«PATRIPASIANISMO»
(Ensayo)
La Ley de los hombres tiene una triple función. De una parte, castigar al culpable según el delito cometido (de no ser así imperaría la voluntad del más fuerte sometiendo a los demás, viniendo a coincidir con épocas pasadas como la de los señores feudales o el “far west”), y de otra ejemplarizar de que han de someterse todos a ella para bien de la convivencia social. Asimismo, la de procurar recuperar al delincuente para su reinserción. (La pena de muerte impide esta tercera consideración).
Imaginemos la sesión de una vista por la causa
de un asesinato en la que la ley a aplicar es la pena máxima si el juez no
considera ningún atenuante, dándose la situación de que la víctima era el hijo
del encausador, el cual es un hombre de fe. Imaginemos la tormenta que se ha de
desatar en su interior al debatirse entre la estricta aplicación de la ley y la
compasión hacia el enemigo.
(Los
designios de arriba son a veces incomprensibles para los de abajo. Por eso,
conviene aclarar que el perdón no se contrapone a la sanción de la sociedad en función
de mantener un orden justo―a excepción del “no matarás”, quinto precepto del
Decálogo― Al hablar del perdón o misericordia de Dios nos referimos al hombre
en su totalidad, al que ha de ofrecérsele la recuperación como persona más allá
de su falta― aquí convendría recordar la advertencia evangélica de “el que esté
libre de pecado que tire la primera piedra” ―)
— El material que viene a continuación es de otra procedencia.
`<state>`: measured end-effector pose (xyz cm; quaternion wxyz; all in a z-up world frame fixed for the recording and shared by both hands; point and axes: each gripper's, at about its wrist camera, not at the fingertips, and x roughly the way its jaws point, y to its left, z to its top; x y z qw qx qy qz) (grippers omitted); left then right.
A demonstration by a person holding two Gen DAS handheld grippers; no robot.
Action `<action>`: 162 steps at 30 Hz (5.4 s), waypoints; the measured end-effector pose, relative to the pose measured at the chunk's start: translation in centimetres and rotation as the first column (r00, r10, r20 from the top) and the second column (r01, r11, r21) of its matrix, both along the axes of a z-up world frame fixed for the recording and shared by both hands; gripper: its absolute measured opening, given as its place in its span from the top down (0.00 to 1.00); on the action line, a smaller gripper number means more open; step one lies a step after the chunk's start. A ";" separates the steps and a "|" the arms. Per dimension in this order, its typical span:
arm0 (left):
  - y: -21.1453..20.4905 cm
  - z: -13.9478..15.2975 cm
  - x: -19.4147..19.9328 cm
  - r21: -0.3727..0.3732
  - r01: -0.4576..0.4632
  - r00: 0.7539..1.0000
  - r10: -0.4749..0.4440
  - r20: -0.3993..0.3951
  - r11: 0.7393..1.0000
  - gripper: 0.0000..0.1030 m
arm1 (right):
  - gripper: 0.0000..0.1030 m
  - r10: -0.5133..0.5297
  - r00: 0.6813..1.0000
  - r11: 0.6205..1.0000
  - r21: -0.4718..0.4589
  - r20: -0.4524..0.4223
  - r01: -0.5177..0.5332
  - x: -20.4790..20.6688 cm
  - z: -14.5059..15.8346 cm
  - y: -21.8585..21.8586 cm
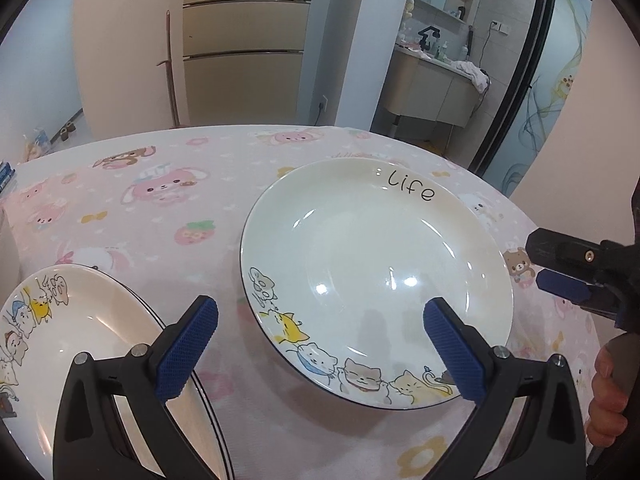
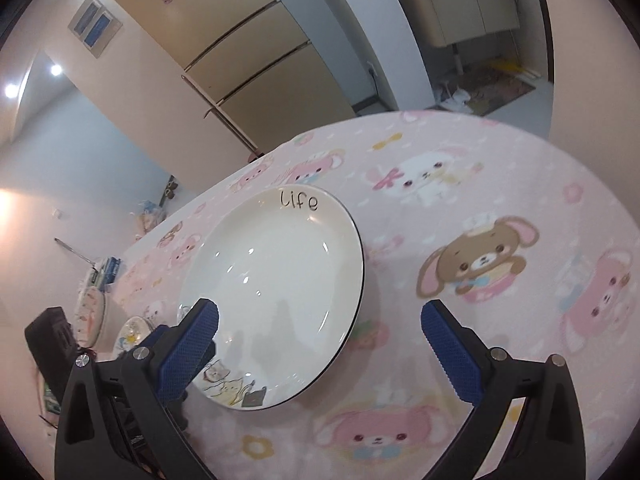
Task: Organize plates and bowls
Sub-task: 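Move both grippers down to the rim of the white 'Life' plate, then close both grippers side by side on the 'Life' plate rim, then lift the 'Life' plate with both grippers and carry it to the plate stack, then lower the 'Life' plate onto the cartoon plate stack and open both grippers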
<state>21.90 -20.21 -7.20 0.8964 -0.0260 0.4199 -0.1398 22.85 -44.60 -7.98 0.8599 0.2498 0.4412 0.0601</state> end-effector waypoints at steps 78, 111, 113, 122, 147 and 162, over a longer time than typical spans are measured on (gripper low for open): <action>9.4 10.2 -5.0 -0.145 -0.072 0.997 0.072 0.001 0.987 0.86 | 0.80 0.055 0.986 0.997 -0.055 0.156 -0.047 -7.9 8.8 7.7; 23.6 11.1 -12.8 -0.184 -0.202 0.975 0.215 0.054 0.962 0.86 | 0.76 0.236 0.961 0.971 -0.076 0.147 -0.227 -12.5 9.7 22.0; 24.0 10.2 -12.5 -0.183 -0.206 0.975 0.217 0.041 0.961 0.86 | 0.76 0.241 0.962 0.970 -0.075 0.132 -0.233 -12.0 8.8 22.2; 24.9 6.3 -11.4 -0.188 -0.222 0.973 0.230 0.024 0.957 0.86 | 0.76 0.250 0.964 0.968 -0.050 0.092 -0.246 -10.2 4.1 23.0; 23.2 1.0 -11.2 -0.068 -0.181 0.983 0.182 0.000 0.981 0.84 | 0.75 0.260 0.964 0.959 -0.135 0.059 -0.250 -10.4 0.4 23.3; 22.0 0.7 -11.0 -0.025 -0.126 0.992 0.126 -0.004 0.992 0.79 | 0.75 0.219 0.975 0.961 -0.182 0.034 -0.209 -10.4 0.1 23.0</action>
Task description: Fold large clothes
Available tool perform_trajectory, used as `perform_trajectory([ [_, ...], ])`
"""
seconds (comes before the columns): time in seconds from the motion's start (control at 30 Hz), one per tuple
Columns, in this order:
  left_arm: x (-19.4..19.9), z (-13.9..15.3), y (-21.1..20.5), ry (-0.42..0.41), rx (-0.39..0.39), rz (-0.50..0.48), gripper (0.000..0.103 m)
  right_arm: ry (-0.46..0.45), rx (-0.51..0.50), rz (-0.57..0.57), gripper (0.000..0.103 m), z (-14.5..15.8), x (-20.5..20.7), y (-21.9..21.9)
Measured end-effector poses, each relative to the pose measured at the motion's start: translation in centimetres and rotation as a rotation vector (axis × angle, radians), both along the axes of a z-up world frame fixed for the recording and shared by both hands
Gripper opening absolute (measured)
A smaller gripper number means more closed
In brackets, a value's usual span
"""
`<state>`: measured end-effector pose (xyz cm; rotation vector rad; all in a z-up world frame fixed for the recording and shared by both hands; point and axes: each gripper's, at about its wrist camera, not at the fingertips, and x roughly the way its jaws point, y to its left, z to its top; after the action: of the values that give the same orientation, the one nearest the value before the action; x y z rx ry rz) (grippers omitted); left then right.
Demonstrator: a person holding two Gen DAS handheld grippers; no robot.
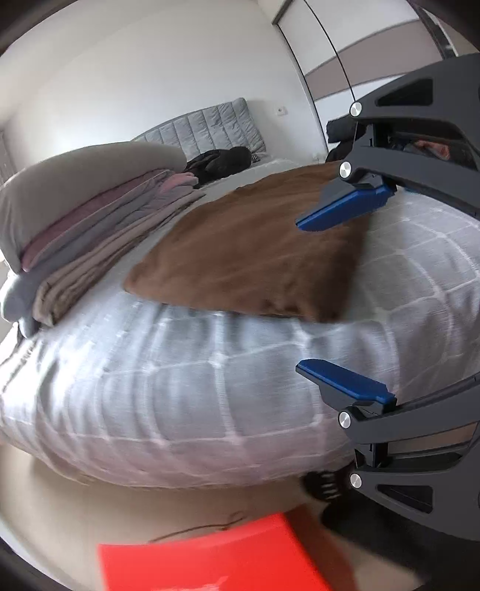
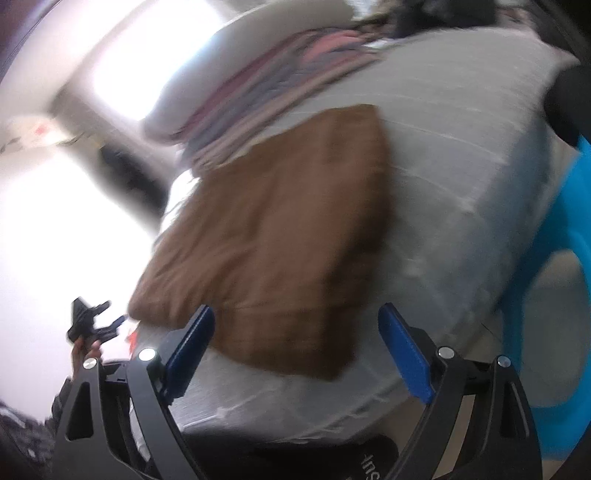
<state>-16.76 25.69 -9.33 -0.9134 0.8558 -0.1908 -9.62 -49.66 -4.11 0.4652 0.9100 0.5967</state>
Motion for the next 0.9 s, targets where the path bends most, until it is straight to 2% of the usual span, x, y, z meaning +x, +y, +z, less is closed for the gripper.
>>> perform_trajectory([
  [0.2,0.3,-2.1,-1.3,-0.011,-0.09,-0.036,0.068,0.013,-0.083,0.05,0.088,-0.1,0.4,2.0],
  [0.33,1.7,-1.5,-2.4,-0.038,-0.009,-0.03,0.068,0.005,-0.07,0.038,0.087,0.1,0.9,2.2],
  [0.4,2.5,-1.4,-3.3,-0.046,0.001,-0.057,0.068,-0.019,-0.09,0.027,0.069,0.5,0.7,2.4],
  [0.43,2.7,-1.1,-3.9,-0.049,0.031,-0.067,0.069,-0.022,-0.13,0.012,0.046,0.7,0.6,2.4],
  [0.5,3.3,-0.7,-5.6,-0.039,0.154,-0.12,0.069,-0.02,-0.144,-0.005,0.031,0.7,0.3,2.0],
  [0.53,3.7,-0.7,-6.2,-0.017,0.205,-0.147,0.063,-0.015,-0.122,-0.015,0.026,0.6,0.3,1.5],
  [0.57,4.1,-0.8,-7.0,0.013,0.275,-0.172,0.052,-0.01,-0.106,-0.026,0.025,0.6,0.2,1.1],
  [0.6,4.4,-0.9,-7.5,0.028,0.323,-0.197,0.05,-0.007,-0.088,-0.032,0.023,0.5,0.1,0.9],
  [0.67,4.9,-0.3,-8.0,0.019,0.382,-0.232,0.035,-0.009,-0.065,-0.046,0.02,0.8,-0.1,0.8],
  [0.77,6.0,2.2,-9.4,0.0,0.55,-0.298,0.024,-0.035,-0.006,-0.061,0.017,2.2,-0.1,0.8],
  [0.87,7.1,5.8,-10.7,-0.049,0.683,-0.359,0.021,-0.065,0.011,-0.049,0.015,4.2,-0.1,1.2],
  [0.9,7.4,7.3,-11.6,-0.076,0.756,-0.384,0.021,-0.071,0.007,-0.047,0.015,4.5,-0.3,1.4],
])
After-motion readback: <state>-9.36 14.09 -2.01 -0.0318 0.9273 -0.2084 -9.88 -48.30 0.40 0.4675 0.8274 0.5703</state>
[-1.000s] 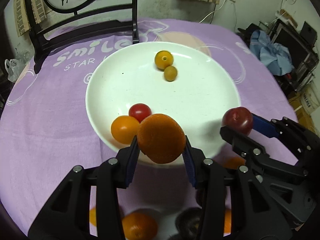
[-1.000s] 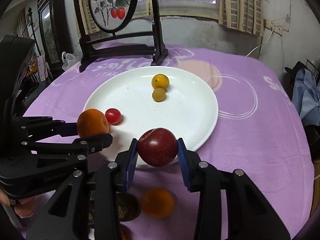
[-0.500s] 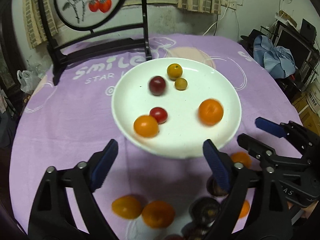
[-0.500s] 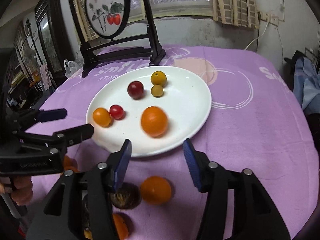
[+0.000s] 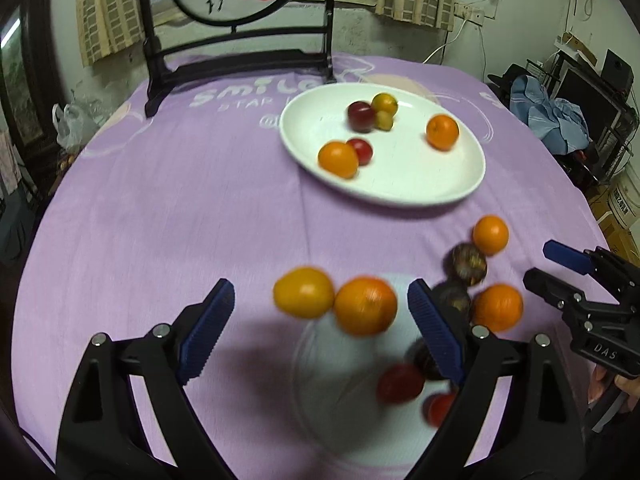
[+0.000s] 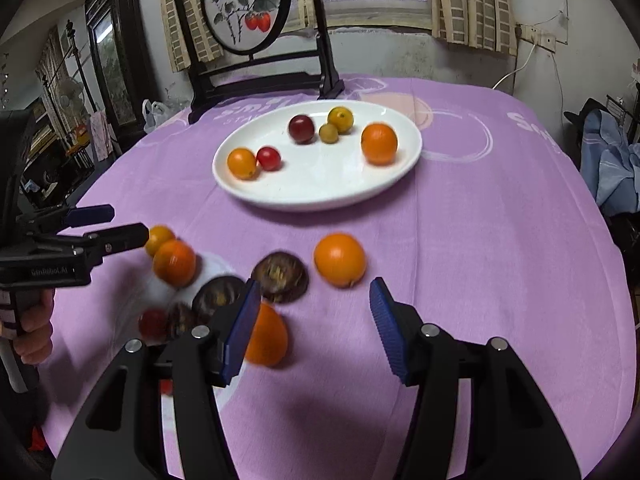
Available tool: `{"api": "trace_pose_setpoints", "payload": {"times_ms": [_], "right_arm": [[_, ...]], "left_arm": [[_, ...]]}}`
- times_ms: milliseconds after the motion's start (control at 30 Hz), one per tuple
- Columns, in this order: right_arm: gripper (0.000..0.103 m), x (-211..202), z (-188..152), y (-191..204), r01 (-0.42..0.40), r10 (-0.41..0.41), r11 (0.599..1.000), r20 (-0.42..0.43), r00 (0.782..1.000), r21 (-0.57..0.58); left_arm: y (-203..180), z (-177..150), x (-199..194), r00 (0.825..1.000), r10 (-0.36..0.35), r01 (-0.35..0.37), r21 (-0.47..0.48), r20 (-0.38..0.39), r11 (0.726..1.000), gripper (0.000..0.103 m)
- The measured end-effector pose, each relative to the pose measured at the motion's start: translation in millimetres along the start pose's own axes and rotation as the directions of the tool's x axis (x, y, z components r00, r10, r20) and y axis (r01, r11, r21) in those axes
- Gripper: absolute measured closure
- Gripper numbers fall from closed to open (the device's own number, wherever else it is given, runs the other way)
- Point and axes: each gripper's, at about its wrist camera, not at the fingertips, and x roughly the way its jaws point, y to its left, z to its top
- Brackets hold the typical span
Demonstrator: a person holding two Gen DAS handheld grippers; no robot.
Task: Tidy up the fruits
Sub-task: 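Grasp a mandarin orange with the right tool while the left tool grasps a small orange fruit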
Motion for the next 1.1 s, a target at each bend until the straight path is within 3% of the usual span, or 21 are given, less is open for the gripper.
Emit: {"api": "trace_pose_setpoints", "payload": {"times_ms": [367, 733, 800, 1100], "right_arm": [[0.046, 2, -30, 23, 0.002, -0.006, 0.998, -0.066, 0.998, -0.059], [0.046, 40, -15, 34, 0.030, -0.043, 0.994, -0.125, 0.991, -0.102], [0.065, 41, -14, 35, 0.015, -0.026, 0.995, -0.104, 0.994, -0.102], [0.065, 24, -19, 23, -0.017, 0.014, 0.998, -0.060, 0.998, -0.061]], "left_arm": [[15, -29, 8, 0.998, -0.055, 0.053, -0.051, -0.026, 0.997, 0.012], [12, -36, 19, 0.998, -0.054, 0.053, -0.019, -0.034, 0.998, 0.012], [11, -36, 21, 0.998, -0.052, 0.051, -0.018, -0.042, 0.999, 0.012], [8, -38, 25, 0.998, -0.052, 0.051, -0.015, -0.048, 0.999, 0.012]]}}
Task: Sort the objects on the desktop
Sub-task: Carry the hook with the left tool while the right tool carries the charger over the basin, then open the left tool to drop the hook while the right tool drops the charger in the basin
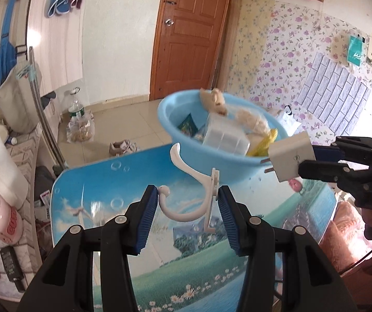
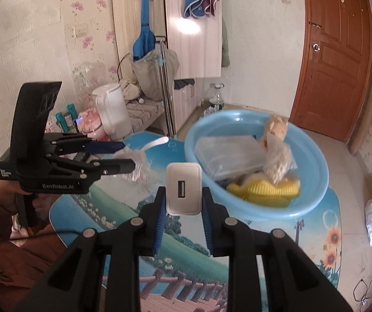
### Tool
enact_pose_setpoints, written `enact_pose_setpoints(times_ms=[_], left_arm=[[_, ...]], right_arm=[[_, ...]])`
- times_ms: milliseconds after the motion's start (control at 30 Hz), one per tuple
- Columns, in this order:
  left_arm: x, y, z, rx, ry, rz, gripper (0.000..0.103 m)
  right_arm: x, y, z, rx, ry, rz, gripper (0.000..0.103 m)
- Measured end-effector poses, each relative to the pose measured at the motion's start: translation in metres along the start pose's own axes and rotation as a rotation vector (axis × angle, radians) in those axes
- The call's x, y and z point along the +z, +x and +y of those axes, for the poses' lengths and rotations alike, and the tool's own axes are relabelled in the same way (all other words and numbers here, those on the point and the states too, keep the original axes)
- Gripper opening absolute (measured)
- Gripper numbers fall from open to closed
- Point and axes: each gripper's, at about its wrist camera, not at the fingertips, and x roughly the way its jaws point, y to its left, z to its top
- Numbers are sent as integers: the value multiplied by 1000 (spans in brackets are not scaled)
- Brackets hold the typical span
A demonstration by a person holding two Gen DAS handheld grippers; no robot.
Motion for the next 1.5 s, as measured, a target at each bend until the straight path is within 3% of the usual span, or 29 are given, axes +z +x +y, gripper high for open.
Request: enact_pose_setpoints(times_ms=[633,1000,1233,1300,1367,1500], left_arm=[[79,61,-25,-58,86,-13,47],[108,118,-36,-111,116,15,47],[107,116,-32,-115,111,11,48],[106,112,-28,-105,103,9,56],[103,106,-21,-111,79,11,72],[95,96,-16,-103,75,18,84]], right_arm=[[18,21,-107,-148,158,-18,25],[37,34,-123,-154,172,-39,25],[54,44,-125,-166,163,-57,25],[59,48,-123,-171,158,-55,25],[63,54,-119,-177,143,-41,25],[65,62,-112,-181,130,-17,26]])
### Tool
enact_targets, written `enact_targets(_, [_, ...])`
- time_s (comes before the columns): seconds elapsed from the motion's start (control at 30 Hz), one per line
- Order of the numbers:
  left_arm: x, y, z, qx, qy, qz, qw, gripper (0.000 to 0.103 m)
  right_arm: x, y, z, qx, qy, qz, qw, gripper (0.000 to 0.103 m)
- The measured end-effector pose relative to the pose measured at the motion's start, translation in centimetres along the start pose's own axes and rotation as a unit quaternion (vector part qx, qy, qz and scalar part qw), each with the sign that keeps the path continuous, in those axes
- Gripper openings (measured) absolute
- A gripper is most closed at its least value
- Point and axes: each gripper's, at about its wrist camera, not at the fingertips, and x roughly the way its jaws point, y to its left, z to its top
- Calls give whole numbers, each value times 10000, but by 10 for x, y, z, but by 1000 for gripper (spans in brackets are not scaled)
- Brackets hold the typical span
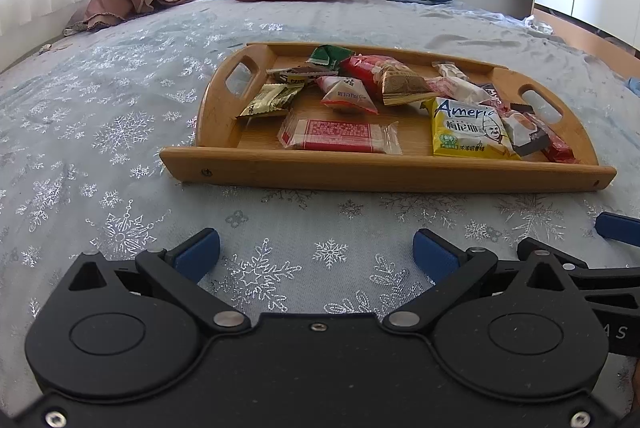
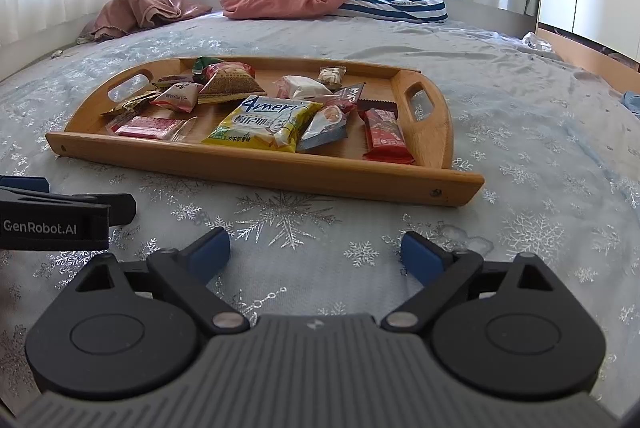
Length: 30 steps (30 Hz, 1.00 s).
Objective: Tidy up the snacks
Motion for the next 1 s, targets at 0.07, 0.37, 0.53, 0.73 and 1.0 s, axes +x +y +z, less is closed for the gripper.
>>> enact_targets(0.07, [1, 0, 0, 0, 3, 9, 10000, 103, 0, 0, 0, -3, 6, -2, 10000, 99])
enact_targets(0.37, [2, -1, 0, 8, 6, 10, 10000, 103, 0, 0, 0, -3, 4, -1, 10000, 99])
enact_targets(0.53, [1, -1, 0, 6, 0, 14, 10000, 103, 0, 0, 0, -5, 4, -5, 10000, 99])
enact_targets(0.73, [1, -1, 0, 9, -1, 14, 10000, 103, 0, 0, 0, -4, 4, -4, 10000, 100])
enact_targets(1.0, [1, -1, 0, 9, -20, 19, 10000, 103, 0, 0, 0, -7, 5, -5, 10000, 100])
El dolor humano se satisface en castigar al enemigo,
clamando venganza. El dolor divino consiste en ceder la justicia en favor del
perdón.
La ley judía define el amor
de Dios hacia los “buenos”, quedando excluidos de ella los “malos”. Mas, ¿quién
es bueno? ―incidiendo en la ética cristiana, cuando a
Jesús le llaman bueno, responde diciendo que bueno sólo es Dios ¡fijémonos en
quién lo dice!
Amar al injusto produce dolor en el
encausador, porque ha de renunciar a aplicar la sentencia de rigor. Responder
al mal con el bien. Y no considerando la bondad como algo conceptual y
abstracto, sino renunciando a lo que es justo, abriéndose al que le ha causado
el daño.
Así, el dolor de Dios puede considerarse como
aquello que radicalmente distingue la Ley y el Evangelio. Pues, en efecto, la
ley consiste en aplicar la Justicia y así que Dios sólo ame a los que son
buenos. Es, en boca de Pablo (Gal 1,6) “otro evangelio”. Pero, si entendemos el
evangelio en su radicalidad, si amamos sólo al amable, situaríamos la Buena
Noticia a la altura de la Ley. El Nuevo Testamento quedaría reducido a una
ampliación del Viejo, pero no aportaría la revelación del Resucitado que tiene
del Dios que es amor.
Si lo reflexionamos seriamente bien podríamos
hacernos la pregunta siguiente: “Si después de dos mil años el mundo continúa
igual o peor que antes, ¿qué trajo Cristo al mundo?” (J. Nazaret, Benedicto
XVI, Pag 69) Pregunta que necesita de una respuesta que esté a la altura de lo
que se le demanda. A lo que el Papa sabio responde: “Trajo a Dios”. Mostró el
verdadero rostro de compasión del Dios oculto, haciéndolo visible y cercano,
para que el hombre encuentre la razón suficiente para cimentar su existencia en
el amor a los otros.
Mirando la humillación y el sufrimiento del
Crucificado, perdonando a sus enemigos desde el madero en el que le habían
colgado podemos entender el dolor de Dios (Rom 5,5). Para entenderlo ha de
tenerse como referencia a Jesús y el pecado humano. El “patripasianismo” o
dolor de Dios no es posible, pero sí produce su dolor el rechazo y condena del
Hijo en el que está encarnado (Jn.1). Porque vino al mundo el Hijo para que
fuese conocido su verdadero rostro, Aquél que invoca el salmo 27,8-9),
diciendo: “Muéstranos tu rostro, Señor”
Ante el rechazo y la condena del mundo, ante
la entrega del Bien y el rechazo del Mal, según el pensamiento humano no cabe
sino la ira. En esto consiste el dolor de Dios: →en que la ira es superada por su amor. La Justicia es sobrepasada
por la compasión.
Todo esto supone un reto para el hombre y es
el precepto de amar a aquellos que no le quieren. Amar sólo a los que le hacen
el bien es devolverles ese amor. En cambio, amar a los enemigos caracteriza una
ética del dolor cristiano, transformado en amor, lo que ciertamente ha de
resultar doloroso, pero redime desde el propio dolor clavado en la cruz.